One of the prevalent theories being put forward to explain the tragedy, whether the plane entered a sudden dive, or clipped a wing as it landed, has to do with these high winds - specifically wind shear.

“Windshear is a generic term referring to any rapidly changing wind currents,” according to NASA. “A type of weather phenomenon called "microbursts" can produce extremely strong windshear, posing great danger to aircraft. These are local, short-lived downdrafts that radiate outward as they rush toward the ground.”

Now an accepted part of weather science, the idea of these downbursts, when first hypothesized in a 1977 scientific paper, met with disbelief and condemnation.

This study, conducted by Dr. Theodore Fujita of the University of Chicago and Dr. Horace Byers, was precipitated by the crash of an airliner at New York’s JFK airport, killing 113 people.

In the decades since, as more flights became victims of these microbursts, providing increasing evidence in support of Byers and Fujita’s theory, the scientific community gradually rallied round and began researching methods of mitigation.

Today, the Federal Aviation Administration (FAA) provides wind shear training, airports have the option of installing wind shear detection systems, and some planes have predictive systems that provide pilots with up to 40 seconds’ warning of a microburst ahead.
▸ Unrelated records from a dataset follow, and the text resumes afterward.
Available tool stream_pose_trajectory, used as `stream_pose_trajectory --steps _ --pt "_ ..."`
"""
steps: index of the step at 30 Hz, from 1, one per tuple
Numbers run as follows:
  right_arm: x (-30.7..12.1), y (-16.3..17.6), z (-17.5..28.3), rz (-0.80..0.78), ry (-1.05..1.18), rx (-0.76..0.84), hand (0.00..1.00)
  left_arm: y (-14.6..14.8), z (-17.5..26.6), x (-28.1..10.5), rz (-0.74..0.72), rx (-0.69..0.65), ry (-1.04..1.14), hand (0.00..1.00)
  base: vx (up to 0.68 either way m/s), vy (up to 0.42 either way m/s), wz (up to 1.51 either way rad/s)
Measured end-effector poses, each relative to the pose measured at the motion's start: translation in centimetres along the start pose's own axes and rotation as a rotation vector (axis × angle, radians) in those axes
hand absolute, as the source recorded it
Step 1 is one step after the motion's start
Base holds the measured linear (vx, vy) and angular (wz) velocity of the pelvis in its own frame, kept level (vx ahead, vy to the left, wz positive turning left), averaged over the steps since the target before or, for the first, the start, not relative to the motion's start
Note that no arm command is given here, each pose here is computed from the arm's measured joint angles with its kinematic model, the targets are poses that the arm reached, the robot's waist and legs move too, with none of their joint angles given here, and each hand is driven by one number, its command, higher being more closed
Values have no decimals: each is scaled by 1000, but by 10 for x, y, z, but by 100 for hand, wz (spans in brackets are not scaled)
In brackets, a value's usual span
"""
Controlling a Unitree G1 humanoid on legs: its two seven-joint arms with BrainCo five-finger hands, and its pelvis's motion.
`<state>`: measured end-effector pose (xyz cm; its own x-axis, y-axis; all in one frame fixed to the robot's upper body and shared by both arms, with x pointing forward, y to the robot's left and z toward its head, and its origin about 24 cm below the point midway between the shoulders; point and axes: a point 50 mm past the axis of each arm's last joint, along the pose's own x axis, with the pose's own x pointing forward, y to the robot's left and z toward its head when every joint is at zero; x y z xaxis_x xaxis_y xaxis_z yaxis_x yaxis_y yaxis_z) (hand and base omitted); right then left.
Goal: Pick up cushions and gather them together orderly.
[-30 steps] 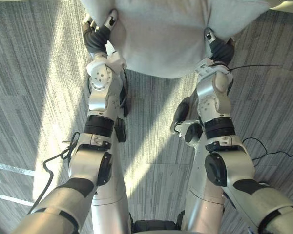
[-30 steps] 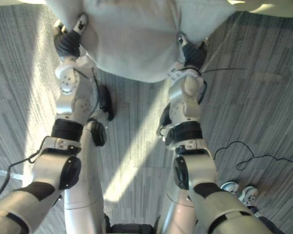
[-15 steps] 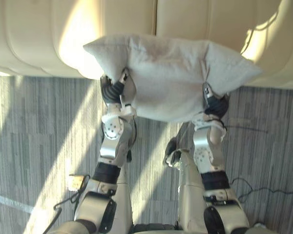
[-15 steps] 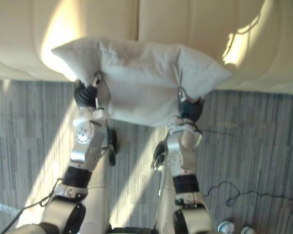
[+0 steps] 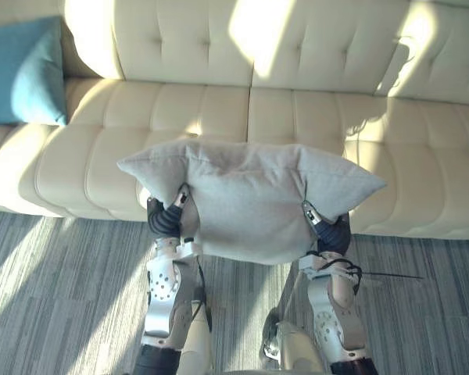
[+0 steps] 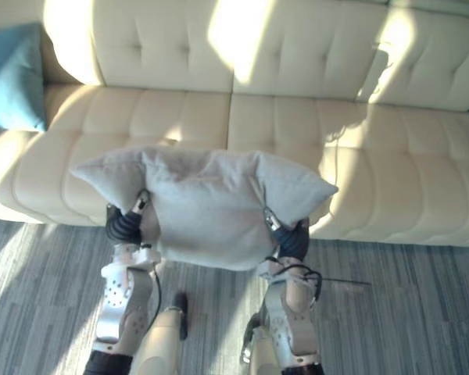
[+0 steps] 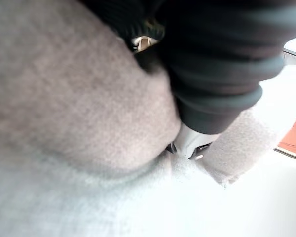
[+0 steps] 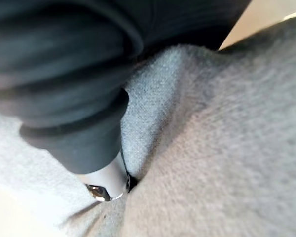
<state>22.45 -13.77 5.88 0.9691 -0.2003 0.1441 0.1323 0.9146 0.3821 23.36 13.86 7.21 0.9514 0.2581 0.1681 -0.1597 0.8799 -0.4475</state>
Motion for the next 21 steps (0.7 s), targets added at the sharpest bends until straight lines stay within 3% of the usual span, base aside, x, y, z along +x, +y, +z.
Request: stream_pose_trajectory --steps 8,14,21 --pt "-5 -21 -30 -22 149 -86 100 18 -18 -14 -33 96 126 100 126 63 -13" --pt "4 -22 -28 27 146 -143 100 25 -22 -10 -48 143 141 100 304 -124 2" --pt "4 -44 -16 -20 121 -206 100 5 -37 -19 -116 82 204 100 333 -180 28"
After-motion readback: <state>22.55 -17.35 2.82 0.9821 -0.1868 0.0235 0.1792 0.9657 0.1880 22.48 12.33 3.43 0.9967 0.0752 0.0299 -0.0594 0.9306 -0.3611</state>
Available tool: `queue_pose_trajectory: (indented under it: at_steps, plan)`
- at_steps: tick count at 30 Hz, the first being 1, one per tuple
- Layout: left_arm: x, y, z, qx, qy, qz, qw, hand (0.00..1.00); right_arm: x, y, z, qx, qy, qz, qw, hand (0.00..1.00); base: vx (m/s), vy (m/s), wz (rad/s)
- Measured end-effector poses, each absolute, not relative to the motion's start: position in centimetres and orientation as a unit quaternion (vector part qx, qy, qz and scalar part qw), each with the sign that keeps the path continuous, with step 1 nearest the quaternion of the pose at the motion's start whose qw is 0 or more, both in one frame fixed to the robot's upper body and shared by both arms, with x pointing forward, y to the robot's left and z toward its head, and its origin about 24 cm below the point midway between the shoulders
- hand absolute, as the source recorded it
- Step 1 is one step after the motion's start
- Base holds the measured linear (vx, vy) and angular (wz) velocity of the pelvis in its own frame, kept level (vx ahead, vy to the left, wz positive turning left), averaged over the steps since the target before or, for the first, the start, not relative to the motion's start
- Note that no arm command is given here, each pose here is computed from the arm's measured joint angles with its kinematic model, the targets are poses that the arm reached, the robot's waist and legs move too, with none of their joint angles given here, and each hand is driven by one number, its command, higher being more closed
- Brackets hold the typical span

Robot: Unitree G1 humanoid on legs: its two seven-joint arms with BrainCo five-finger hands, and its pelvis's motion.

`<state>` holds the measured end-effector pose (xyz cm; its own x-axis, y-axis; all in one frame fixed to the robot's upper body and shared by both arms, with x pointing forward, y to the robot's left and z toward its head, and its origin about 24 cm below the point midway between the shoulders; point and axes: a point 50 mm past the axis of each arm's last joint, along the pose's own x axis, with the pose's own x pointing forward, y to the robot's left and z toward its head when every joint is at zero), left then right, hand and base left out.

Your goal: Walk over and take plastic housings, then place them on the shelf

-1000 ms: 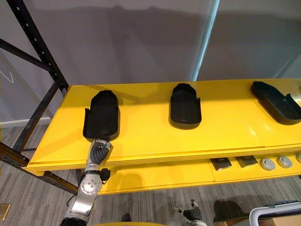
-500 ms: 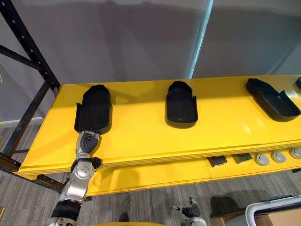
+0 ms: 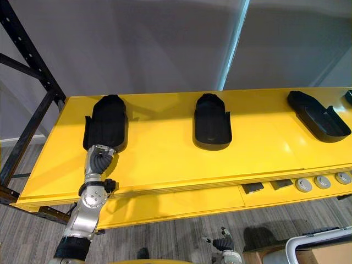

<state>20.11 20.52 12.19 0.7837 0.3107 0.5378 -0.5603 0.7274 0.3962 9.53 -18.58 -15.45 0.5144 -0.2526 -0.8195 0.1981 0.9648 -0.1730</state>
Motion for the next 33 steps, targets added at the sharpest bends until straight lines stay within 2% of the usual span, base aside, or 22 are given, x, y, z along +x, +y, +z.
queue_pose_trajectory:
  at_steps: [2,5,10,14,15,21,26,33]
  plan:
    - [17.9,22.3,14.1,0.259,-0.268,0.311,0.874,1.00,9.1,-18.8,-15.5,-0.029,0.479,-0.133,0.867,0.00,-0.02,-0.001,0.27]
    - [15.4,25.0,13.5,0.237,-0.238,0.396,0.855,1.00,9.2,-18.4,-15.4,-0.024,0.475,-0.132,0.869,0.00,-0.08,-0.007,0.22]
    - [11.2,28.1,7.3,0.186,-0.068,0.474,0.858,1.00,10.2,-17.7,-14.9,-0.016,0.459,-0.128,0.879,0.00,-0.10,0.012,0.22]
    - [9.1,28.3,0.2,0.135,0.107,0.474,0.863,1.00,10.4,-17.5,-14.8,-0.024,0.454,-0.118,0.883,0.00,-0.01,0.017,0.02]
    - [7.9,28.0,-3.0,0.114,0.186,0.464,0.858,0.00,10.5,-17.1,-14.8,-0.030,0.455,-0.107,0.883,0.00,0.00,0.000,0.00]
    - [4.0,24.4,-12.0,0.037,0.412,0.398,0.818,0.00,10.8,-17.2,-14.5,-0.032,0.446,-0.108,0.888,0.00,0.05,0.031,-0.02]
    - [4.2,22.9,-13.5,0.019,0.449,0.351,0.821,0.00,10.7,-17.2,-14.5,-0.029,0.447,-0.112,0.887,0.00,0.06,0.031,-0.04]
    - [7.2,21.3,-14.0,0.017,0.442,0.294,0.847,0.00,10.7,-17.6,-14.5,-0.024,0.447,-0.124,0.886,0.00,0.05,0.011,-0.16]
It is unclear as to whether Rostov-on-Don airport had any such systems in place, but Boeing 737s – the plane model involved in this latest accident – certainly do have the ability to carry PWS (predictive windshear system).

Alexander Neradko, head of the Russian state civil aviation agency, Rosaviatsiya, said it was up to the pilot to decide if weather conditions allowed the landing and said that traffic controllers in Rostov-on-Don acted in line with standard instructions, the Associated Press reported.

Whatever the case, if it emerges that wind shear did play a part, it will likely add to the chorus urging greater global investment in methods of mitigation.